Some learning products are just content with zero container. Books are the limit example. Karpathy's "Let's build GPT" is another.
Most learning products -- and all apps -- live or die by the container they create. (There is no reason to build a learning app other than to build a container. If you feel you have the best content, ship it on a content platform and save yourself a very painful distribution slog.
Duolingo is in the container game. Their container is made of every cheap trick in the book -- notifications, streaks, etc -- because they work. My startup was Hack Reactor, the coding bootcamp, and we did it with pair programming and fixed classroom hours. (We had great content, but our competitors with good containers and bad content did leagues better than vice versa.)
If you're building an app, you're in the container game. You can build a great container with no cheap tricks. I have done so!

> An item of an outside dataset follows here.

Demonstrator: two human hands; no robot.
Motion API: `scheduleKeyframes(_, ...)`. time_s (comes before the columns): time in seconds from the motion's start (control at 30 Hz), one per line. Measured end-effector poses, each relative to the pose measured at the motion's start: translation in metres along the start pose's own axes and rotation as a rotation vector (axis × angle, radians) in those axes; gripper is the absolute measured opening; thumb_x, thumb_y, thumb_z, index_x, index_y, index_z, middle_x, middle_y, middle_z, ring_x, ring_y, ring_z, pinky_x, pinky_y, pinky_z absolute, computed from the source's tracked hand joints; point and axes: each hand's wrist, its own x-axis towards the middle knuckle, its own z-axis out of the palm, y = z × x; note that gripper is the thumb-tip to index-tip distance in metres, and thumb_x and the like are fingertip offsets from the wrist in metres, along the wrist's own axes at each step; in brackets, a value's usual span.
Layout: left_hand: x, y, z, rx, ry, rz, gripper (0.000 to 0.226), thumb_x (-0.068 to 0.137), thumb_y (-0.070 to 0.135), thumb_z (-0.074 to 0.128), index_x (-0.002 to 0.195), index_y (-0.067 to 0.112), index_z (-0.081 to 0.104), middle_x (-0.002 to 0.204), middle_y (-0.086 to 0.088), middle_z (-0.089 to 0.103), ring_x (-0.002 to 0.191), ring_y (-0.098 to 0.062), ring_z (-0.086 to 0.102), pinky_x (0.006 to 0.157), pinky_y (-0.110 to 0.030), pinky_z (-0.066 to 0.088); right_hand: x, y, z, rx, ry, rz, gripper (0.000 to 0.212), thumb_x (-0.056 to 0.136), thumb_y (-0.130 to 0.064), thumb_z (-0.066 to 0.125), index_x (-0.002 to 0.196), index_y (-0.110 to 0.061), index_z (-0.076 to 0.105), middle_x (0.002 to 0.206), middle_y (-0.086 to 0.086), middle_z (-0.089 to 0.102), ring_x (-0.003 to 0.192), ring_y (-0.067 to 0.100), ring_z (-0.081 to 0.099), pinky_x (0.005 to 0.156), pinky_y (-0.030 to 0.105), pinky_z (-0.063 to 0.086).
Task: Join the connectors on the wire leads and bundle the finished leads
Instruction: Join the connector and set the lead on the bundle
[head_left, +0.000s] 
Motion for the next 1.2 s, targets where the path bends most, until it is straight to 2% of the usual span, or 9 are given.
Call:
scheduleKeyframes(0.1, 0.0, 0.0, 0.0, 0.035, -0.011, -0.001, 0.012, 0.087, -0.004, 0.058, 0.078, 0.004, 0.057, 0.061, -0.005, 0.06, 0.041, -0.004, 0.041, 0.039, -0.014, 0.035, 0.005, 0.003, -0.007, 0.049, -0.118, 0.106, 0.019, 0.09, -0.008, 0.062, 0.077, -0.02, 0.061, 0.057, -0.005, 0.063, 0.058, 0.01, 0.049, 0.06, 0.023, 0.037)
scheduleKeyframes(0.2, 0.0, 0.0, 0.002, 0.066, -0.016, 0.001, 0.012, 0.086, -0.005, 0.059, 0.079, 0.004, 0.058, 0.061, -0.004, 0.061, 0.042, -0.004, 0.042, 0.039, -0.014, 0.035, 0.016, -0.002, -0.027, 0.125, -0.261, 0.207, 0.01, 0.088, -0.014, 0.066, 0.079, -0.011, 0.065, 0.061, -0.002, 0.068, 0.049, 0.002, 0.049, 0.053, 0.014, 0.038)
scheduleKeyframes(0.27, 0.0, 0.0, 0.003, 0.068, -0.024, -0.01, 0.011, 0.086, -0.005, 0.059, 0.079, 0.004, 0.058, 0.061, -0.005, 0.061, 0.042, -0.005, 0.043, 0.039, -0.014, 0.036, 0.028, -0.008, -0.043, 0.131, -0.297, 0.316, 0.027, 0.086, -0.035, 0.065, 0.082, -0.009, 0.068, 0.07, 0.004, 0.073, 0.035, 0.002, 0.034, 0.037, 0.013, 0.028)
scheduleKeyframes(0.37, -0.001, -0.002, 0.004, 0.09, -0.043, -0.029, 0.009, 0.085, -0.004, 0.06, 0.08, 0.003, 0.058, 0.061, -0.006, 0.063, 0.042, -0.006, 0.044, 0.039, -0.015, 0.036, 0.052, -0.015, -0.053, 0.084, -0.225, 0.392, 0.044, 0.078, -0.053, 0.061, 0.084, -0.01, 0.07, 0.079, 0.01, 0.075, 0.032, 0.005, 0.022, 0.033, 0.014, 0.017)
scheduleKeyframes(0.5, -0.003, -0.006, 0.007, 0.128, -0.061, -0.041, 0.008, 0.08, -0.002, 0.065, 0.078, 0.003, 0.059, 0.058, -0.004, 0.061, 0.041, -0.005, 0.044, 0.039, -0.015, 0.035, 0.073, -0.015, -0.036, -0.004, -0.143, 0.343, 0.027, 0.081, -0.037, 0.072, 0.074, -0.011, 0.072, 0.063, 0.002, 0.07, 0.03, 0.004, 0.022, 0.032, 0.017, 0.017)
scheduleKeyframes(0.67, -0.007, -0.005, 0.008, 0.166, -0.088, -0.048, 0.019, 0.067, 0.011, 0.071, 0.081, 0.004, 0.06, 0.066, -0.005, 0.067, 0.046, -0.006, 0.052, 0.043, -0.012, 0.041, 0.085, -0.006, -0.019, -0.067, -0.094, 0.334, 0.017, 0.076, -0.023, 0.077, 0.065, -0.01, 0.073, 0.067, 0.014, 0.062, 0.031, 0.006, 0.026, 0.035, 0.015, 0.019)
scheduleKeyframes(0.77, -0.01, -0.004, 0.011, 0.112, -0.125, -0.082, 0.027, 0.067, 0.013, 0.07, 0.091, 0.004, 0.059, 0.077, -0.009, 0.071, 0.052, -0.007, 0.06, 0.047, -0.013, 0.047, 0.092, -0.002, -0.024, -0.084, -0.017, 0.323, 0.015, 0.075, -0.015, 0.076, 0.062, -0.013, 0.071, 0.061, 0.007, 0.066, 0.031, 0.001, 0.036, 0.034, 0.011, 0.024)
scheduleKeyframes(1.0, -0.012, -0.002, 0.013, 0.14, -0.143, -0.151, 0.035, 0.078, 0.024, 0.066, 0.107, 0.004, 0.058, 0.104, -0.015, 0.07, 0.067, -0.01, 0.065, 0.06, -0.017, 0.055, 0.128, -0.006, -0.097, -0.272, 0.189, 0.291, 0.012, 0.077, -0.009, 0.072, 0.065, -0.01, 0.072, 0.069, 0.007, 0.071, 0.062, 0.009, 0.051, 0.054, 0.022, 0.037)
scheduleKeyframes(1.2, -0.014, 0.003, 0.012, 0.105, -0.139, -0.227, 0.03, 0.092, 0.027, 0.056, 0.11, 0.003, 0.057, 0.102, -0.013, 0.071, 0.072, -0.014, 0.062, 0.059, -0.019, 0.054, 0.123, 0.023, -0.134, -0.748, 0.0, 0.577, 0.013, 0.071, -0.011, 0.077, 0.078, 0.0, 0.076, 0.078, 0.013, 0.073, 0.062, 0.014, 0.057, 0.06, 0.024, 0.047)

But you can't build a great learning app with no container, and you can't build a great container if you if you don't want to change your users' patterns of engagement and attention.
So, what is your container? How will you weave a powerful spell that meaningfully transforms the attention and engagement of the app's user? What will cause them to pull up your app again and again, when they would have churned from a simple anki deck or whatnot? Given that you find it distasteful to use the easy levers you mentioned (notifications, "streak" psychology), what alternatives can shift your users' patterns of attention and engagement towards the learning task?
If you have great answers to those questions, great! If you don't want to build a container, build content on a platform with easy distribution. If you want to build a container but you don't want to shape your users' attention or engagement, you are confused.